YOUR ASSIGNMENT:
The lines wanted are those in the data below that include "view".

++++++++++++++++++++

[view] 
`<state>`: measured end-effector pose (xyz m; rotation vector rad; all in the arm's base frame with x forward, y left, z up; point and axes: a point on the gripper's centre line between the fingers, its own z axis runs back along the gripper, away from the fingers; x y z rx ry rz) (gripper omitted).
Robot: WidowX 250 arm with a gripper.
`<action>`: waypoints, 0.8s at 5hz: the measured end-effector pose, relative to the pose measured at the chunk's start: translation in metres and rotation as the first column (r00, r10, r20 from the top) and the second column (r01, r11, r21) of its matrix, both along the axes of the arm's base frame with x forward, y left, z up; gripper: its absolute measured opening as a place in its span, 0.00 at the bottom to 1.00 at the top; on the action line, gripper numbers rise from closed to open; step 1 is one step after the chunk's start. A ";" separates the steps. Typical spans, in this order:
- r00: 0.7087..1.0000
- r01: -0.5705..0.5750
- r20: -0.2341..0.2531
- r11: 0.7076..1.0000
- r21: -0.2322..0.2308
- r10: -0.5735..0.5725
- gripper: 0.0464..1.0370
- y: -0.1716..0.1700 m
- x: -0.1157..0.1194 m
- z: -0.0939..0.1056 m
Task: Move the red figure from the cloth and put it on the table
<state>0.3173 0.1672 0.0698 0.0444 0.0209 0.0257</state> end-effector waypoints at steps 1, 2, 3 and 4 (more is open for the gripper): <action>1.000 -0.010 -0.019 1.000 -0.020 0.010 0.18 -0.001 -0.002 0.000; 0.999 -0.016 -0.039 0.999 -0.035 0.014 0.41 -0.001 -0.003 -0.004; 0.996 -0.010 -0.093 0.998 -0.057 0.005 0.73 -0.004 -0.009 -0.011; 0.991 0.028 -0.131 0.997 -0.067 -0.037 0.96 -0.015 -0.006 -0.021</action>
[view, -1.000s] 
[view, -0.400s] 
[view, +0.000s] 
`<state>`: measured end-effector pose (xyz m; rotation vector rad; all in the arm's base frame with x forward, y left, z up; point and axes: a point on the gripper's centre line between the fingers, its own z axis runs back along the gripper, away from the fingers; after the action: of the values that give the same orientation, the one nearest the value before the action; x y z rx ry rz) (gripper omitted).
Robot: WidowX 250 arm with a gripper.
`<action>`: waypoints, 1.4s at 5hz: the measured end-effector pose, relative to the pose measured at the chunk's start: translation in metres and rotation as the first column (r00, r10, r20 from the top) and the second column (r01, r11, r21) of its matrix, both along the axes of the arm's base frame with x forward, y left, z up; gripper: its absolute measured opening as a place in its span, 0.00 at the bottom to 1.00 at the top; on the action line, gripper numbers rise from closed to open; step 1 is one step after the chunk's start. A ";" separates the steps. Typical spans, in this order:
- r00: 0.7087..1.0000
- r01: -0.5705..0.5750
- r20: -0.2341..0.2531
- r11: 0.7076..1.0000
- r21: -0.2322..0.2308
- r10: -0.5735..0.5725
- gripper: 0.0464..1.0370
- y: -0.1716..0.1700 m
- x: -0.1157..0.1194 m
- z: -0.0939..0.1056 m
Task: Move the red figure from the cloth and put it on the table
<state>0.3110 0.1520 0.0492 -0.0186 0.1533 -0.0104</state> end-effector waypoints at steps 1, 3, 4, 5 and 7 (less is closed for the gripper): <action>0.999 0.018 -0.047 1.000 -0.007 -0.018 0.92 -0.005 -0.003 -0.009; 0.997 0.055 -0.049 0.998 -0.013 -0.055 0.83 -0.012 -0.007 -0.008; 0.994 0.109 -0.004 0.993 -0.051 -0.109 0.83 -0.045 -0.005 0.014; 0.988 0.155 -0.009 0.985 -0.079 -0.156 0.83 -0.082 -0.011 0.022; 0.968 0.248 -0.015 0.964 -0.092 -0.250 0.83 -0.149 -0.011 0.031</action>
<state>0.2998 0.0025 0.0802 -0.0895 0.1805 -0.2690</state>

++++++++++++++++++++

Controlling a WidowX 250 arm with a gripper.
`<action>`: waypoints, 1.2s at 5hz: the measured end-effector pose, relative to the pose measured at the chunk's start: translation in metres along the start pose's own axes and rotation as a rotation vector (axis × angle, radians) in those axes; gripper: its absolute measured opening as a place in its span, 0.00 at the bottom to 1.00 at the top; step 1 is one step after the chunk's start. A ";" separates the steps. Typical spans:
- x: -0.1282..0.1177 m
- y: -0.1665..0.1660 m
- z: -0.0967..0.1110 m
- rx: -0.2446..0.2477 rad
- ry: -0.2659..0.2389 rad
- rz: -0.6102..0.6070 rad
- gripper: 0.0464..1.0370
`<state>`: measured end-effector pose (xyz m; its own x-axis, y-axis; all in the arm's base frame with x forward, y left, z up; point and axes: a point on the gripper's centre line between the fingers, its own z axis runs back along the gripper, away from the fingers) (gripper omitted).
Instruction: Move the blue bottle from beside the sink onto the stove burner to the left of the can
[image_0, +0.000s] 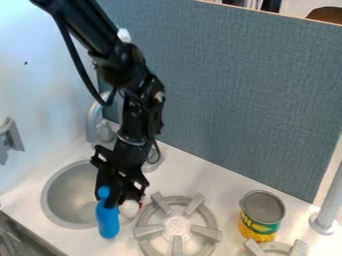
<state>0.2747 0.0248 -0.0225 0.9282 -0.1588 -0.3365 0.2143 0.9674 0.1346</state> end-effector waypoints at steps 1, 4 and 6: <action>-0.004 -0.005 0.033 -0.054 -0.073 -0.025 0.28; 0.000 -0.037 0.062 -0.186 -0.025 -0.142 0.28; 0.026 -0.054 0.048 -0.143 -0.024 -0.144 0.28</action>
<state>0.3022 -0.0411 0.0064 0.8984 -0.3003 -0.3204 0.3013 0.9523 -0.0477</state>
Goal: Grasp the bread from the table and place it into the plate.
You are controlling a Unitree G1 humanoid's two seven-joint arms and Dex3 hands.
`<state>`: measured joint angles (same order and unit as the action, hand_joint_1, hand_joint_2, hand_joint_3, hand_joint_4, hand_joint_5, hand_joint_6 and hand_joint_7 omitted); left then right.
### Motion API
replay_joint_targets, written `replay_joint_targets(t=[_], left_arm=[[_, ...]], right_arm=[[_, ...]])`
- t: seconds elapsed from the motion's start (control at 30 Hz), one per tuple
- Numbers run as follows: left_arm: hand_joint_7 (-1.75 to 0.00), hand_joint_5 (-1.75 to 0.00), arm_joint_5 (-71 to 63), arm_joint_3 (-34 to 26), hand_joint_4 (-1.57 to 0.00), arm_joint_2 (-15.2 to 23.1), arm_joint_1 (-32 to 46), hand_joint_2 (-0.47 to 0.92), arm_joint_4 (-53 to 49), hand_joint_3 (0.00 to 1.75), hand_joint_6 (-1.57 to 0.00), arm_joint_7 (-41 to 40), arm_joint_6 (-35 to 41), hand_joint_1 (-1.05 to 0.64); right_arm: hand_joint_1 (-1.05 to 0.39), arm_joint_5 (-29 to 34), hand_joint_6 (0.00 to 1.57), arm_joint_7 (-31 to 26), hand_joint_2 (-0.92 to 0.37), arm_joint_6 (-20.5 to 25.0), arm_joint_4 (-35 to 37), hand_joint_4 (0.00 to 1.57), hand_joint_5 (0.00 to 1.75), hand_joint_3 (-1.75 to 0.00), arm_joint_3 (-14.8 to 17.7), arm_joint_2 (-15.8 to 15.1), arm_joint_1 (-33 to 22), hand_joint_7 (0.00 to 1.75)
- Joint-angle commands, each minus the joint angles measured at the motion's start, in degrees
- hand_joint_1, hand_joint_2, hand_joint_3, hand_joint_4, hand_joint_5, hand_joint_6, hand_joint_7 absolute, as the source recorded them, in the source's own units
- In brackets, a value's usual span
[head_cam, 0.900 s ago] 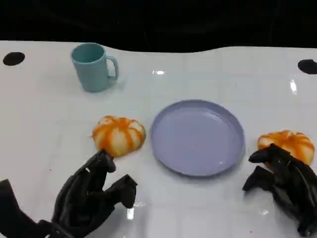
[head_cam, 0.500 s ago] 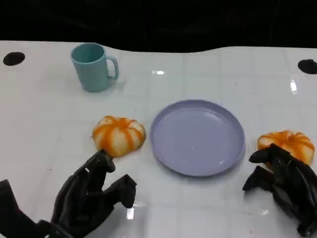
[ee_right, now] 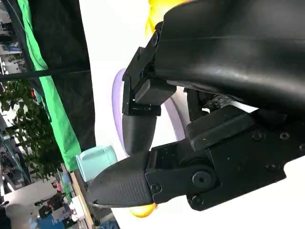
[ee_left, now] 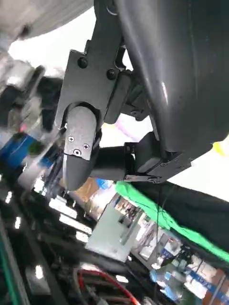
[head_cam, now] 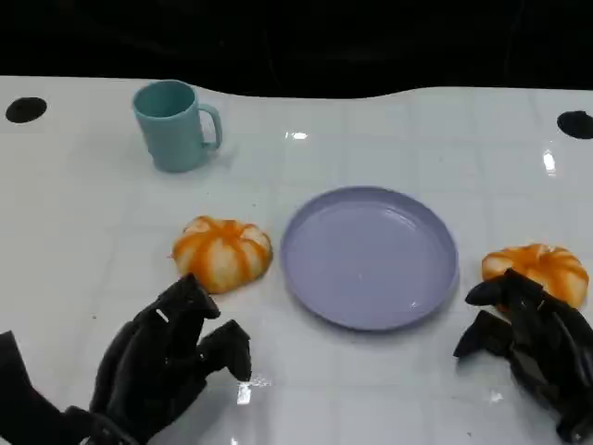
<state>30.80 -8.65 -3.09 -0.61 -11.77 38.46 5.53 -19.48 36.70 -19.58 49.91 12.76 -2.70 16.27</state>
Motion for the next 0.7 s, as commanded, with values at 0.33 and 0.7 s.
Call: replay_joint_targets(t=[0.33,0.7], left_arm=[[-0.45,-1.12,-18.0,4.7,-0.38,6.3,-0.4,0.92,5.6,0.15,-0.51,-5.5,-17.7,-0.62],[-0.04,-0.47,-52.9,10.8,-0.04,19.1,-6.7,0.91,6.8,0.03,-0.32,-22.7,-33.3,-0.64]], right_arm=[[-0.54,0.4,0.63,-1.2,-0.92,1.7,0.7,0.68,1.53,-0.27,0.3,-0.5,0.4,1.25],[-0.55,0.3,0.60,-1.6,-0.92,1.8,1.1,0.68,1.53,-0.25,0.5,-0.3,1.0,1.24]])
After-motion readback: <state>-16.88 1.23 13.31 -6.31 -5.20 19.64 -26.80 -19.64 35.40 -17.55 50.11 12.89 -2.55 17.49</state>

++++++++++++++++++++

ANSWER FOR THIS EXERCISE:
[view] 
[view, -1.000s] 
[view, -0.400s] 
[view, +0.000s] 

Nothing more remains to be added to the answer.